- **Task statement**
If a line in the data has the string "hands", please show it.

- **Data shown**
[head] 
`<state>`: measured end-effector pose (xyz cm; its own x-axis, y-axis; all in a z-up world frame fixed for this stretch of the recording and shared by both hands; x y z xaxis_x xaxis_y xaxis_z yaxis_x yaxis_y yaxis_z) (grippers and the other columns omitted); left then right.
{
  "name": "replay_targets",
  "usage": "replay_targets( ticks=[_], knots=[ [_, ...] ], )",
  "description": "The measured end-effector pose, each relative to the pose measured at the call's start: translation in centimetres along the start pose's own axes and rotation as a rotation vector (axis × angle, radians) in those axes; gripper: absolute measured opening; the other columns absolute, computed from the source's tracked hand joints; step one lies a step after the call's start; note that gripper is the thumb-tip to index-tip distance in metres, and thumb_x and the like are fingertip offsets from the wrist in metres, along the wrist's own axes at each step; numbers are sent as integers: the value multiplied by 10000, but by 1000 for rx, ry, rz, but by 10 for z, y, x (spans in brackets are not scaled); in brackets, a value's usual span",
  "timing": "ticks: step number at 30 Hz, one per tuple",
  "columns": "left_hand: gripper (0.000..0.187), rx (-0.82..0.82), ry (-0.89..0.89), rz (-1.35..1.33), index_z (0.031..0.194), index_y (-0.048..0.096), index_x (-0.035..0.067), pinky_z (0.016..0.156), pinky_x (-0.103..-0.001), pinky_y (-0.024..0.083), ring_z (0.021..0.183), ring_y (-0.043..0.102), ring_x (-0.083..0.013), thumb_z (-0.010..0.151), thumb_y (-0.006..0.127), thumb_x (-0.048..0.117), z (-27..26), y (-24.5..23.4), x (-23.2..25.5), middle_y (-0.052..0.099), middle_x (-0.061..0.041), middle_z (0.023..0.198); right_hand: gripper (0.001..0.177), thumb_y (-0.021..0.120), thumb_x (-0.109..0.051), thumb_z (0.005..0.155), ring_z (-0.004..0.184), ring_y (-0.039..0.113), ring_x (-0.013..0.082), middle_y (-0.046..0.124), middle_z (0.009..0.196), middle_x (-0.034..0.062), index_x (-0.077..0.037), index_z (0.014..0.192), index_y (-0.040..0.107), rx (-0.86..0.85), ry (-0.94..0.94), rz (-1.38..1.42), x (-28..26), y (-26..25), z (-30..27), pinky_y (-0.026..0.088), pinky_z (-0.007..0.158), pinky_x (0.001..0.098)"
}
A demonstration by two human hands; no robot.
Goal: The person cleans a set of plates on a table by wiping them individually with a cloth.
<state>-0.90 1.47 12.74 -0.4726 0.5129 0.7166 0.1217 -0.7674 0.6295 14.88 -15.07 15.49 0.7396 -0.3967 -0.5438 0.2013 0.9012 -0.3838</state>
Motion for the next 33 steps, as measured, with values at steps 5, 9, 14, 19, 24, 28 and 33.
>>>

- **Answer box**
`<state>`: measured end-effector pose (xyz cm; its own x-axis, y-axis; all in a z-up world frame fixed for this stretch of the recording and shared by both hands; x y z xaxis_x xaxis_y xaxis_z yaxis_x yaxis_y yaxis_z) (grippers and the other columns omitted); left then right.
A demonstration by two human hands; no robot.

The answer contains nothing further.